# pySTAD
[![PyPI version fury.io](https://pypip.in/v/pystad/badge.png)](https://pypi.python.org/pypi/pystad/)
[![PyPI status](https://img.shields.io/pypi/status/pystad.svg)](https://pypi.python.org/pypi/pystad/)
[![PyPI pyversions](https://img.shields.io/pypi/pyversions/pystad.svg)](https://pypi.python.org/pypi/pystad/)
[![PyPI license](https://img.shields.io/pypi/l/pystad.svg)](https://pypi.python.org/pypi/pystad/)
[![pipeline status](https://gitlab.com/vda-lab/pystad2/badges/master/pipeline.svg)](https://gitlab.com/dsi_uhasselt/vda-lab/pystad2/-/commits/master)
[![coverage report](https://gitlab.com/vda-lab/pystad2/badges/master/coverage.svg)](https://gitlab.com/dsi_uhasselt/vda-lab/pystad2/-/commits/master)
[![Binder](https://mybinder.org/badge_logo.svg)](https://mybinder.org/v2/gl/vda-lab%2Fpystad2/master?urlpath=lab/tree/examples)
This is a python implementation of [STAD](https://ieeexplore.ieee.org/document/9096616/)
for exploration and visualisation of high-dimensional data. This implementation
is based on the [R version](https://github.com/vda-lab/stad).
## Background
[STAD](https://ieeexplore.ieee.org/document/9096616/) is a dimensionality
reduction algorithm, that generates an abstract representation of
high-dimensional data by giving each data point a location in a graph which
preserves the distances in the original high-dimensional space. The STAD graph
is built upon the Minimum Spanning Tree (MST) to which new edges are added until
the correlation between the graph and the original dataset is maximized.

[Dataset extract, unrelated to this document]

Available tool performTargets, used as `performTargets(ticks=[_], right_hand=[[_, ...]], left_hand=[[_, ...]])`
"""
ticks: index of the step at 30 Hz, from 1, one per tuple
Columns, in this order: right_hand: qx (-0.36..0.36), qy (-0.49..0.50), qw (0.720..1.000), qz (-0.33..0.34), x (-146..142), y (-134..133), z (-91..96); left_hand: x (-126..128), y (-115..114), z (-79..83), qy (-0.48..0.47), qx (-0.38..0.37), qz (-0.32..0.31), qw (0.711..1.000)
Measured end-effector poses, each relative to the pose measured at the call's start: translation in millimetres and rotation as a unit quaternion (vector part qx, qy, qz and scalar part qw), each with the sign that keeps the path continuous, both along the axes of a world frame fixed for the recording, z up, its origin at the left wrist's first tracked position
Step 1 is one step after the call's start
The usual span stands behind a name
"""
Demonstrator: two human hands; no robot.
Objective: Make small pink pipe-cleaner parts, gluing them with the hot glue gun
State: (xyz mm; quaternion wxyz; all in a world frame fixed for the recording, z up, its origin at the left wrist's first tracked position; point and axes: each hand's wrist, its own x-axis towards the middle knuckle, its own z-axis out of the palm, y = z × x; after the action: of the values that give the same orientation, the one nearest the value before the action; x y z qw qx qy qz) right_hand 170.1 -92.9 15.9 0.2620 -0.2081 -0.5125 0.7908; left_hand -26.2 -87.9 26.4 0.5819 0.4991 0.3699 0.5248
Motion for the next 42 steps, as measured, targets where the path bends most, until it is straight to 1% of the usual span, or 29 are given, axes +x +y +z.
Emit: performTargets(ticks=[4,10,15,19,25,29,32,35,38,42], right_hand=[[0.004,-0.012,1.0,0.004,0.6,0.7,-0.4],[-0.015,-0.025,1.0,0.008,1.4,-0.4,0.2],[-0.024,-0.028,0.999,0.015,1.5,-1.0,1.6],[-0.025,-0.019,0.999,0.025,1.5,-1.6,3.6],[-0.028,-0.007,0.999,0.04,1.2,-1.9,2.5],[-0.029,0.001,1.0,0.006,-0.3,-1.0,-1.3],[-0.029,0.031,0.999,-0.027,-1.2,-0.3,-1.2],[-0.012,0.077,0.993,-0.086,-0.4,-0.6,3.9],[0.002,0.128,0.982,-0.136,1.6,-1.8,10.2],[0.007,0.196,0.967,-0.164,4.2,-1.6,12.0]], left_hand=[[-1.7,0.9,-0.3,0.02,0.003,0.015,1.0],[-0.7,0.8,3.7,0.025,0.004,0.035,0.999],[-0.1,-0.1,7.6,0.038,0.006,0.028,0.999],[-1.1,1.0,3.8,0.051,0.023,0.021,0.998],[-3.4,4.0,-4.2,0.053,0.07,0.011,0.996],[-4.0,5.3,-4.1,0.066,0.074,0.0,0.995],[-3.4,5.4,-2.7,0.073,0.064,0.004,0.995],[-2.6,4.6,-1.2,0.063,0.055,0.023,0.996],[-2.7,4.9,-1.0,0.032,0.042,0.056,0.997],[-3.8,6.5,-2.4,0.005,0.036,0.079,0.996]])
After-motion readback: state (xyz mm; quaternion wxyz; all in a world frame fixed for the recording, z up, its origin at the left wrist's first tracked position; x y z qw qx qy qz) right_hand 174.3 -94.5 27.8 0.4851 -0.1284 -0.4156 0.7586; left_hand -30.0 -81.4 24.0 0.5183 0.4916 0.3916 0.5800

Additionally, STAD supports the inclusion of filter functions to analyse data
from new perspectives, emphasizing traits in data which otherwise would remain
hidden.
### Topological Data analysis
Topological data analysis (TDA) aims to describe the geometric structures
present in data. A dataset is interpreted as a point-cloud, where each point
is sampled from an underlying geometric object. TDA tries to recover and
describe the geometry of that object in terms of features that are invariant
["under continuous deformations, such as stretching, twisting, crumpling and bending, but not tearing or gluing"](https://en.wikipedia.org/wiki/Topology).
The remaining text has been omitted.